= What you will do =
For each line below that contains the string "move", copy that line.

------------------------------------------------------------------------

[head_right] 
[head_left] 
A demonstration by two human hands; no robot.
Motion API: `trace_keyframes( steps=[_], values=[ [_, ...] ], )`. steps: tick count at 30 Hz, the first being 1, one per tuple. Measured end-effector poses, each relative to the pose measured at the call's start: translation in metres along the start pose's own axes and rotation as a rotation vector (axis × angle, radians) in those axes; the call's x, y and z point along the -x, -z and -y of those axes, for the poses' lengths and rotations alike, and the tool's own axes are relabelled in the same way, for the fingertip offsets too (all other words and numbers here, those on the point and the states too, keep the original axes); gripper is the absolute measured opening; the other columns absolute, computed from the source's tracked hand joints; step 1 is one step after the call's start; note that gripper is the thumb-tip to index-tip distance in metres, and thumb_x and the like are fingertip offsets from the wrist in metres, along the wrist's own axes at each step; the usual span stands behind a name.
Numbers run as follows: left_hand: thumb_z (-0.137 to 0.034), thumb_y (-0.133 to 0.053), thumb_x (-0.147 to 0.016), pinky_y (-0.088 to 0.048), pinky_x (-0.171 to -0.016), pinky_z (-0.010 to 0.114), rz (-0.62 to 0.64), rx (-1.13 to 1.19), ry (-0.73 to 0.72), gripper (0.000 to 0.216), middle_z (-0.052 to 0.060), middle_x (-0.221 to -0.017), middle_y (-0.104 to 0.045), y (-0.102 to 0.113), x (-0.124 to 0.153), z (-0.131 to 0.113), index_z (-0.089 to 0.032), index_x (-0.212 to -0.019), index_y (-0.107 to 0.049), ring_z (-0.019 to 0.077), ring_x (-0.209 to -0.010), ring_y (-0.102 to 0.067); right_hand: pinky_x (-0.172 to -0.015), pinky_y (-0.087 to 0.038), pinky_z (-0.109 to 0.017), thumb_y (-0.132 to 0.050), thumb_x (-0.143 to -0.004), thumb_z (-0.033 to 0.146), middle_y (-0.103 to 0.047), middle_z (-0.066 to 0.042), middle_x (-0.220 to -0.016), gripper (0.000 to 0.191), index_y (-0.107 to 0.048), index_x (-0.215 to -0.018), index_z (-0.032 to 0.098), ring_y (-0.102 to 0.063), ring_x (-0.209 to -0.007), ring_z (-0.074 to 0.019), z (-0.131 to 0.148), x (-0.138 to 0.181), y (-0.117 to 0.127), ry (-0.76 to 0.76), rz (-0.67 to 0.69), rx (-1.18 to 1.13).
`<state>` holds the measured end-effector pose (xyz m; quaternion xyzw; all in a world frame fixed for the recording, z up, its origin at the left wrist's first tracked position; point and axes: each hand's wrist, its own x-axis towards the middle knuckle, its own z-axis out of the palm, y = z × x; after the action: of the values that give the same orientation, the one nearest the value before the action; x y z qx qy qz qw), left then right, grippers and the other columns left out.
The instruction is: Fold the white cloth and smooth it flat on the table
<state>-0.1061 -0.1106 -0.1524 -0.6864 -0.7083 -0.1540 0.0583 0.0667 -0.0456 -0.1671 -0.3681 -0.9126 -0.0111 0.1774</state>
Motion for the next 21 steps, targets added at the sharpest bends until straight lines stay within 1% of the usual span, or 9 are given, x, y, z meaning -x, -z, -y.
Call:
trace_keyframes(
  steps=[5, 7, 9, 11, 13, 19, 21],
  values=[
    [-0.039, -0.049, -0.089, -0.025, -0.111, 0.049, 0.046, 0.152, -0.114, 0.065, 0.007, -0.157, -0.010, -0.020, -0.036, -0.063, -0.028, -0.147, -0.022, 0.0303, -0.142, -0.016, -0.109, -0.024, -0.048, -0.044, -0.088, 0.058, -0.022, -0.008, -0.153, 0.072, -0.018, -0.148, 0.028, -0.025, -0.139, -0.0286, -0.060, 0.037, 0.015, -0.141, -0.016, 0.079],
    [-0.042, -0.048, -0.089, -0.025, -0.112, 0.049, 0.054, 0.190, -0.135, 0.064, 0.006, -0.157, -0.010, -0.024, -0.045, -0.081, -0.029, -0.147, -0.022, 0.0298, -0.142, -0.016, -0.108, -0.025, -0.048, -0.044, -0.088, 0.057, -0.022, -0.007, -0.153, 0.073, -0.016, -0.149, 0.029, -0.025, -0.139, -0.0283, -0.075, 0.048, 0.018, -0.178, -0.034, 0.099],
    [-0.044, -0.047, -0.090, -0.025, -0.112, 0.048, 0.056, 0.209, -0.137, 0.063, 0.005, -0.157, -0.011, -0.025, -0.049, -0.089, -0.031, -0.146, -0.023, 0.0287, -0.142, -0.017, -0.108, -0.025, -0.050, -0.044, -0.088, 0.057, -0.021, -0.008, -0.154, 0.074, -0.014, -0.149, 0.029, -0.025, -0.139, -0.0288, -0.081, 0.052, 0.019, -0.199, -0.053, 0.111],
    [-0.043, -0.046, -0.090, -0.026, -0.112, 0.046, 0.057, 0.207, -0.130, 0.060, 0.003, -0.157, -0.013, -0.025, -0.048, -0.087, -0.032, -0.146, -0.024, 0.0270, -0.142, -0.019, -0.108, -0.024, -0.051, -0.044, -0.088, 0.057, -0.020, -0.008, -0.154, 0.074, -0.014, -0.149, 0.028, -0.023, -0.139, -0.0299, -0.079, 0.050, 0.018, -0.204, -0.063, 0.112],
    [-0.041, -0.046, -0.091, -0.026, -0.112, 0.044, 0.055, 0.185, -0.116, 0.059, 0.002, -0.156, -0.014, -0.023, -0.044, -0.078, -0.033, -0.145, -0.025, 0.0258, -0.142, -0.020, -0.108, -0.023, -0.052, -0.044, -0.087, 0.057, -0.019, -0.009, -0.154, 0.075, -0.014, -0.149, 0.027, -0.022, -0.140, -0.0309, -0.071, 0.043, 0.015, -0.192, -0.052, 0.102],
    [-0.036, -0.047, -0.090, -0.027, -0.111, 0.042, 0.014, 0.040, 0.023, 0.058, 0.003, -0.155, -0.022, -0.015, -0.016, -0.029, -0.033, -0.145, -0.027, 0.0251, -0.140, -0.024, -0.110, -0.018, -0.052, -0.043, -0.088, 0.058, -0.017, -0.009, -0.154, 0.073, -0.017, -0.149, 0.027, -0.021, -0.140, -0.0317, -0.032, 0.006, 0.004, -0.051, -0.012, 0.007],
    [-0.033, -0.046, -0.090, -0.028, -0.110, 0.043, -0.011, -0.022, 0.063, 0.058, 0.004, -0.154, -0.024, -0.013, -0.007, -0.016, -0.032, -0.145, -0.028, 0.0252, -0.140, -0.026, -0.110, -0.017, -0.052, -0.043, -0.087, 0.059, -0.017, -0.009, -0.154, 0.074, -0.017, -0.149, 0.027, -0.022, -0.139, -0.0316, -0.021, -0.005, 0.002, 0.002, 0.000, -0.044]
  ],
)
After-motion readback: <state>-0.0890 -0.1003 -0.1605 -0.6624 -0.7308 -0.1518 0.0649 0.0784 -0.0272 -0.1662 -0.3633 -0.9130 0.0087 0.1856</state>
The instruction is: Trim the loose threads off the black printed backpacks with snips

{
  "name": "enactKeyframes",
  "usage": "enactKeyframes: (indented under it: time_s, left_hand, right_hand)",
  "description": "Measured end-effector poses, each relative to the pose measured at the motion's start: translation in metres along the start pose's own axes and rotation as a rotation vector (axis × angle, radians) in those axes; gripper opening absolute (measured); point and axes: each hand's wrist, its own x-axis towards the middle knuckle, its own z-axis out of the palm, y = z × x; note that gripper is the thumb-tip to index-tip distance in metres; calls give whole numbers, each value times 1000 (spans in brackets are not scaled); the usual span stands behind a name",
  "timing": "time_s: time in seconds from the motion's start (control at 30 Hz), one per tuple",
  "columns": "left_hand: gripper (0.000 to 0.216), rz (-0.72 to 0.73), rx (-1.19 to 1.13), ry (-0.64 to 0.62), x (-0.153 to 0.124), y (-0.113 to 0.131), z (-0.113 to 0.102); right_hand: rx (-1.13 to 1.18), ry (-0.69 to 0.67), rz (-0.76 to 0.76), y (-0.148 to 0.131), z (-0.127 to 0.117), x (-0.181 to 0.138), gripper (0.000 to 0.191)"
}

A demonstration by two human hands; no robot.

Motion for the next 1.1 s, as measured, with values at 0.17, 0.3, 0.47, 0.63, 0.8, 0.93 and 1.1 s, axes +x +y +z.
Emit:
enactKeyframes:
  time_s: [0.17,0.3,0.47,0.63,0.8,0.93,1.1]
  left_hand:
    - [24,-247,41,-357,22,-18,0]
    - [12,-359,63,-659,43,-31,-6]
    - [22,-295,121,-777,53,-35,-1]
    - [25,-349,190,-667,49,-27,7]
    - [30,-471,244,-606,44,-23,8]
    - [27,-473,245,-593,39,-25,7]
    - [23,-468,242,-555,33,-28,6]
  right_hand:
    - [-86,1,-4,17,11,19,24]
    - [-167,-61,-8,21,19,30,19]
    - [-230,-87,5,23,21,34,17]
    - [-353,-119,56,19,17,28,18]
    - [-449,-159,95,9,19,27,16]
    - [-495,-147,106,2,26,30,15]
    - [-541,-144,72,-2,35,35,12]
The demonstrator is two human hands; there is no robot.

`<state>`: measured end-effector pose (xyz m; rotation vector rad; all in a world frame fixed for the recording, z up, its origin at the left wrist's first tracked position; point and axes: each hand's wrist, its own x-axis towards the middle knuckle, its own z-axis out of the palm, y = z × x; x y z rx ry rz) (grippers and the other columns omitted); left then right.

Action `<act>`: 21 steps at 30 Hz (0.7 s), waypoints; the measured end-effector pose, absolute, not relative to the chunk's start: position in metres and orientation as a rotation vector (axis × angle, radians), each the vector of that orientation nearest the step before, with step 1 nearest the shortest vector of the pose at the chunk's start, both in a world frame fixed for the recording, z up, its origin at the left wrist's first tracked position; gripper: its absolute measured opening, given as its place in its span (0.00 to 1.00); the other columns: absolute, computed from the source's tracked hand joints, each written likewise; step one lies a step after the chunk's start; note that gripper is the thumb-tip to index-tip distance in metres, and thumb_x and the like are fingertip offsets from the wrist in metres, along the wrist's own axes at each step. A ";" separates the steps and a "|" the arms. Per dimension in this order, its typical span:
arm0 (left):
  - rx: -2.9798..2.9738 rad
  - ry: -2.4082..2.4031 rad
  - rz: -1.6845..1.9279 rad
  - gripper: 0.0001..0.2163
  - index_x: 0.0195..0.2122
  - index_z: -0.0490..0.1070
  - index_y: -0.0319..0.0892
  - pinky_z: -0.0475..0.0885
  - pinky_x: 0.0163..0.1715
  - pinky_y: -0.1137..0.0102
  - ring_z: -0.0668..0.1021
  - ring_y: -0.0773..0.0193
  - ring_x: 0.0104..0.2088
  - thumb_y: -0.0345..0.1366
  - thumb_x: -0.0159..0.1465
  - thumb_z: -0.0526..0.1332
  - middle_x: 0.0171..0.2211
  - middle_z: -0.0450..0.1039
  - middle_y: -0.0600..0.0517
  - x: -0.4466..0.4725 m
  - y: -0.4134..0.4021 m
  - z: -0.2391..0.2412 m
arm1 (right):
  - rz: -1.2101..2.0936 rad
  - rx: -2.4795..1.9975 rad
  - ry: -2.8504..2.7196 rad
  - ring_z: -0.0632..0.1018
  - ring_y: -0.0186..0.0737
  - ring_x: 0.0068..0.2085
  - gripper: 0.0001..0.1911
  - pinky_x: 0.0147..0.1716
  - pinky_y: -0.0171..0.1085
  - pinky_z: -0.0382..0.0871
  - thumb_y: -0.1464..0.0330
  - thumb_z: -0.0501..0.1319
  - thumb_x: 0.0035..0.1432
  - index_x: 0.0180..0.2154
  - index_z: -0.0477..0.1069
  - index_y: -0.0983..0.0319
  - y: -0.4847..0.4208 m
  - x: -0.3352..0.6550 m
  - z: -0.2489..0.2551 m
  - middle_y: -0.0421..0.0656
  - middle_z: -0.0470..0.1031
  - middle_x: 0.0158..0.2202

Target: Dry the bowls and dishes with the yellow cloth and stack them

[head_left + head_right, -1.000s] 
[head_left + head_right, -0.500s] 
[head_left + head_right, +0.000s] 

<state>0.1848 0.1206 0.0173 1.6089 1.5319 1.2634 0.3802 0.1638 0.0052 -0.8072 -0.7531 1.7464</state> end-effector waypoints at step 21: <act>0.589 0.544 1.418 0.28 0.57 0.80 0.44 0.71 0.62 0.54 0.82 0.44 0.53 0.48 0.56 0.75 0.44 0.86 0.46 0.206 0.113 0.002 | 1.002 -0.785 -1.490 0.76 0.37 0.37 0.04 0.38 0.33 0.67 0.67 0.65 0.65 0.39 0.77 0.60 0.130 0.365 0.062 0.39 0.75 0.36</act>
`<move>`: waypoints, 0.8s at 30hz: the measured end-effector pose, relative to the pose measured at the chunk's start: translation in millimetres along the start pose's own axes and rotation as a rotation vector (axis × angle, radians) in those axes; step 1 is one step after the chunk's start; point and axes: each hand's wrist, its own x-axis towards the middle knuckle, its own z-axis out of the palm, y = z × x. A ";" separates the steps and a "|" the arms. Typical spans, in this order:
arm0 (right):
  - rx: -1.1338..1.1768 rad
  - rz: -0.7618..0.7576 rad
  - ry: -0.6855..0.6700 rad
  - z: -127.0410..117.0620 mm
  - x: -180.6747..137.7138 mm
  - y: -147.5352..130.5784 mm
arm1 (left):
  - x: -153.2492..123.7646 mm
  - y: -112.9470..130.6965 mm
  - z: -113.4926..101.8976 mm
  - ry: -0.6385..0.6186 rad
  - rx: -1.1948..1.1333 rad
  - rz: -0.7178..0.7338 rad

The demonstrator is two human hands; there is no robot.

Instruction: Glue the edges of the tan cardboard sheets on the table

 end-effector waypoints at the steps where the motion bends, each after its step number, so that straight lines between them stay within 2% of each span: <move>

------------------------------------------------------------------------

= Your response =
`<move>`: waypoints, 0.8s at 30hz: the measured end-effector pose, relative to the pose measured at the chunk's start: translation in millimetres along the start pose's own axes and rotation as a rotation vector (axis × angle, radians) in those axes; step 1 is one step after the chunk's start; point and axes: each hand's wrist, its own x-axis towards the middle knuckle, its own z-axis out of the palm, y = z × x. A ";" separates the steps and a "|" the arms. Typical spans, in this order:
 end-effector waypoints at the steps where the motion bends, each after its step number, so that straight lines between them stay within 2% of each span: <move>

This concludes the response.